╭──
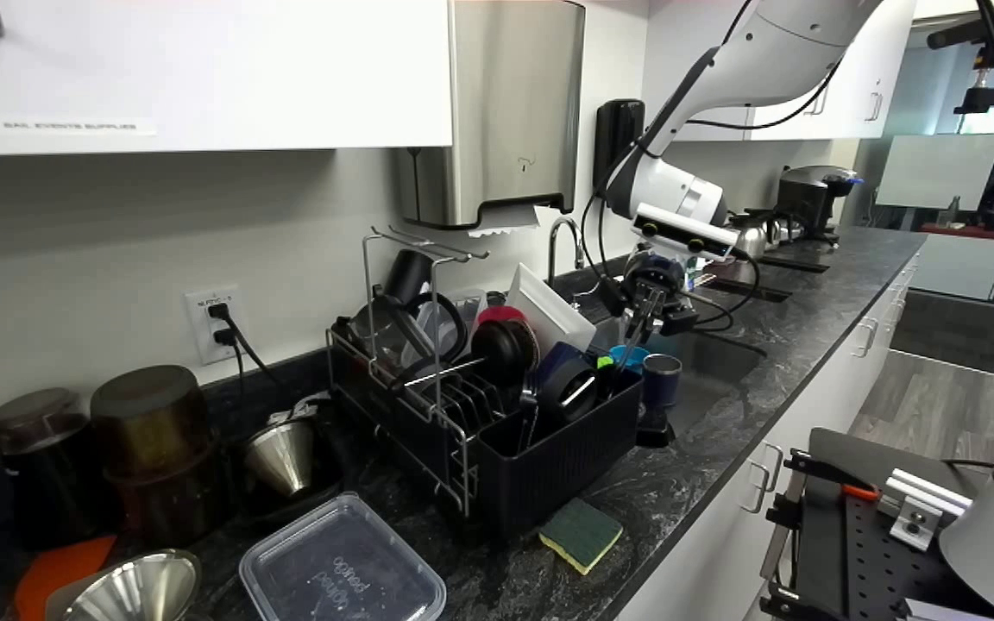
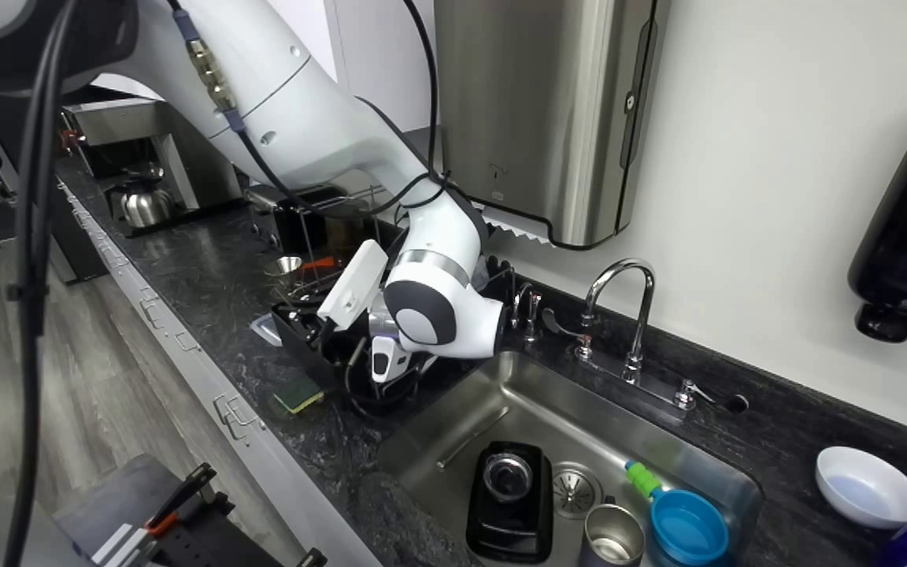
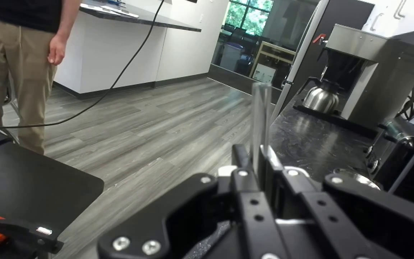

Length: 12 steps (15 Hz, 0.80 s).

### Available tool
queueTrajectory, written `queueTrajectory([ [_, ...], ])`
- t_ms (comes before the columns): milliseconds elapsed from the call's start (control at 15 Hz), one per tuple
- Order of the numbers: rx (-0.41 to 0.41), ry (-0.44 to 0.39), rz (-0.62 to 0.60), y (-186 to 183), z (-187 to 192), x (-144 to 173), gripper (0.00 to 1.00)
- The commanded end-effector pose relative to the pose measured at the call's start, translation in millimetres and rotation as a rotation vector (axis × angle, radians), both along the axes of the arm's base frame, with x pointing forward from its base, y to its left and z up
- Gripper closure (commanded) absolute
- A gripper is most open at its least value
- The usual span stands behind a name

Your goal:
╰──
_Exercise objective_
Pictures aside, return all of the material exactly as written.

_Response below_
Length: 12 steps (15 Hz, 0.80 s).

### Available tool
queueTrajectory, written `queueTrajectory([ [_, ...], ])`
- t_ms (comes before the columns): milliseconds elapsed from the call's start (control at 15 Hz), one per tuple
- Order of the numbers: rx (-0.41 to 0.41), ry (-0.44 to 0.39), rz (-0.62 to 0.60), y (-186 to 183), z (-187 to 192), x (-144 to 173), gripper (0.00 to 1.00)
- The commanded end-effector pose relative to the pose measured at the call's start, translation in millimetres and rotation as a rotation vector (axis × angle, radians), both along the axes of the arm's base frame, with x pointing forward from its base, y to its left and z up
- Gripper closure (commanded) absolute
- A gripper is most open at its least value
- The usual span stands behind a name

Your goal:

The answer has nothing more to it.